A produção de raios X se deve principalmente devido à transições de elétrons nos átomos, ou da desaceleração de partículas energéticas carregadas. Como toda energia eletromagnética de natureza ondulatória, os raios X sofrem interferência, polarização, refração, difração, reflexão, entre outros efeitos. Embora de comprimento de onda muito menor, sua natureza eletromagnética é idêntica à da luz.

A descoberta
Foi o físico alemão Wilhelm Conrad Röntgen (1845-1923) quem detectou pela primeira vez os raios X, que foram assim chamados devido ao desconhecimento, por parte da comunidade científica da época, a respeito da natureza dessa radiação.

A descoberta ocorreu quando Röentgen estudava o fenômeno da luminescência produzida por raios catódicos num tubo de Crookes. Todo o aparato foi envolvido por uma caixa com um filme negro em seu interior e guardado numa câmara escura. Próximo à caixa, havia um pedaço de papel recoberto de platinocianeto de bário.

Röentgen percebeu que quando fornecia energia cinética aos elétrons do tubo, estes emitiam uma radiação que marcava a chapa fotográfica. Intrigado, resolveu colocar entre o tubo de raios catódicos e o papel fotográfico alguns corpos opacos à luz visível.

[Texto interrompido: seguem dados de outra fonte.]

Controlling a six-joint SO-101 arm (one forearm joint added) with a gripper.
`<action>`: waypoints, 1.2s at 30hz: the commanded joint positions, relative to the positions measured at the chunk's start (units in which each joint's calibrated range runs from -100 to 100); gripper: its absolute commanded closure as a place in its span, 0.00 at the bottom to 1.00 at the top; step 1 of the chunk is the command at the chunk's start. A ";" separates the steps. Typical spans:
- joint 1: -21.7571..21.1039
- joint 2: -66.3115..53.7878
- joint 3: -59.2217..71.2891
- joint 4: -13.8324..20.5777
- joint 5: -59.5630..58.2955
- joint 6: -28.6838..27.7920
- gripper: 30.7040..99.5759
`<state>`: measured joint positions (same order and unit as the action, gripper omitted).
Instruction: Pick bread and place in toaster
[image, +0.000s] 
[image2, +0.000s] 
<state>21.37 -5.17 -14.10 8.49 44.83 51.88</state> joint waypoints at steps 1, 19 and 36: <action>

Desta forma, observou que vários materiais opacos à luz diminuíam, mas não eliminavam a chegada desta estranha radiação até a placa de platinocianeto de bário. Isto indicava que a radiação possui alto poder de penetração.

Após exaustivas experiências com objetos inanimados, Röntgen pediu à sua esposa que posicionasse sua mão entre o dispositivo e o papel fotográfico.

O resultado foi uma foto que revelou a estrutura óssea interna da mão humana. Essa foi a primeira radiografia, nome dado pelo cientista à sua descoberta em 8 de novembro de 1895. Posteriormente à descoberta do novo tipo de radiação, cientistas perceberam que esta causava vermelhidão da pele, ulcerações e empolamento para quem se expusesse sem nenhum tipo de proteção. Em casos mais graves, poderia causar sérias lesões cancerígenas, necrose e leucemia, e então à morte.